▸ **SUPPLIED MATERIAL**:
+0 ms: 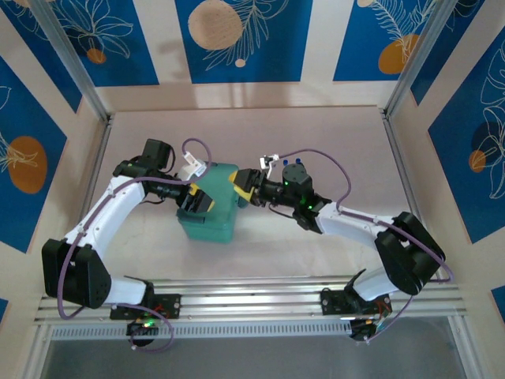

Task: Organize the chemistry lab equipment

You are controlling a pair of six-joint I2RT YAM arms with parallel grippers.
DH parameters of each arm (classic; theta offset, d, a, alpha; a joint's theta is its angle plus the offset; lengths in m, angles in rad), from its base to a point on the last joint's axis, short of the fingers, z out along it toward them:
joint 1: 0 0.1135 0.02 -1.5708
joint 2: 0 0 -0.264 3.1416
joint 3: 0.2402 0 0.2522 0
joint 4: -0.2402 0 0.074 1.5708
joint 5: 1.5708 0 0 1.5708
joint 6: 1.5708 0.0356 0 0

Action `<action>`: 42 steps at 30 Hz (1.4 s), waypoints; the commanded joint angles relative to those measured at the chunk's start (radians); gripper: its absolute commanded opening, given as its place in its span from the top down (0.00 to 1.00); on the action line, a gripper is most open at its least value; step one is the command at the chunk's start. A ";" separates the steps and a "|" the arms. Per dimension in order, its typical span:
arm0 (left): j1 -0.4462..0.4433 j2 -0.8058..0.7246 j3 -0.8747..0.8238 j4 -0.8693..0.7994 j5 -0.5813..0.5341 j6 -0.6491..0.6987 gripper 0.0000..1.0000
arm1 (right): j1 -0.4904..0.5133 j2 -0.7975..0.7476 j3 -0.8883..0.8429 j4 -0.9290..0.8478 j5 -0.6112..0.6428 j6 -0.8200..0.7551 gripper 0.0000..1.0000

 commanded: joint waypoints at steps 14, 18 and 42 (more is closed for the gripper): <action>-0.029 0.052 -0.030 -0.026 -0.048 0.006 0.19 | -0.022 -0.208 -0.141 -0.231 0.145 -0.067 0.35; -0.033 0.051 -0.028 -0.025 -0.053 0.004 0.19 | -0.034 -0.173 -0.161 -0.210 0.135 -0.053 0.35; -0.034 0.051 -0.039 -0.025 -0.063 0.013 0.19 | -0.049 0.238 -0.100 0.262 -0.038 0.096 0.35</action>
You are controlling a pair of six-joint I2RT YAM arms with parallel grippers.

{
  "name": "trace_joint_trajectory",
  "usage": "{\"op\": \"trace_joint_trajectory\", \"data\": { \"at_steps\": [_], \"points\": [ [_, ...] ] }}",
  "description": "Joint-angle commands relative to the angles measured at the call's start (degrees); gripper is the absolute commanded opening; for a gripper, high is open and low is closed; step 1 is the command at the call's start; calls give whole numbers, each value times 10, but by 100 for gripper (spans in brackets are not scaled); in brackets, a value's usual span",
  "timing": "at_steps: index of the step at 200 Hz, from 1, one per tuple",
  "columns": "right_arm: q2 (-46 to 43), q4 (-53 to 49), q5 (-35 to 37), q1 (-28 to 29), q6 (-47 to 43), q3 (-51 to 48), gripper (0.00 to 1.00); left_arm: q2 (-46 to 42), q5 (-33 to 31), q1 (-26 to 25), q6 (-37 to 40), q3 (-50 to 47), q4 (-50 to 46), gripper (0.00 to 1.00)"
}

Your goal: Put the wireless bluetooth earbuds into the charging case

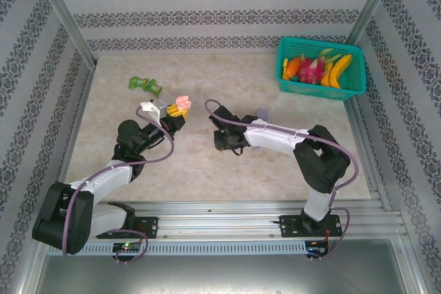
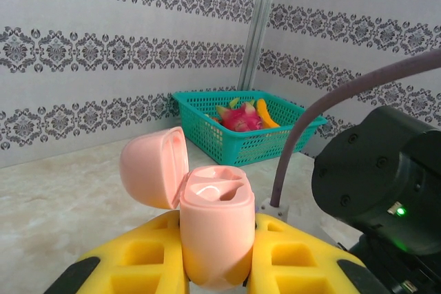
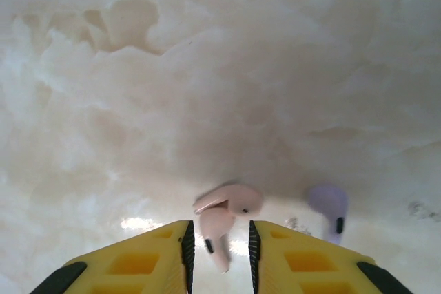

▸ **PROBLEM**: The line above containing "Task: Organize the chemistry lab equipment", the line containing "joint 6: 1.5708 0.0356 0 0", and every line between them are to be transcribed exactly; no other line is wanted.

▸ **ANSWER BELOW**:
Task: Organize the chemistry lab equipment

You are controlling a pair of six-joint I2RT YAM arms with parallel grippers.
DH parameters of each arm (classic; theta offset, d, a, alpha; a joint's theta is its angle plus the offset; lengths in m, angles in rad), from its base to a point on the last joint's axis, short of the fingers, z out along it toward them:
joint 1: 0 0.1135 0.02 -1.5708
joint 2: 0 0 -0.264 3.1416
joint 3: 0.2402 0 0.2522 0
joint 4: -0.2402 0 0.074 1.5708
joint 5: 1.5708 0 0 1.5708
joint 6: 1.5708 0.0356 0 0

No more work remains on this exercise.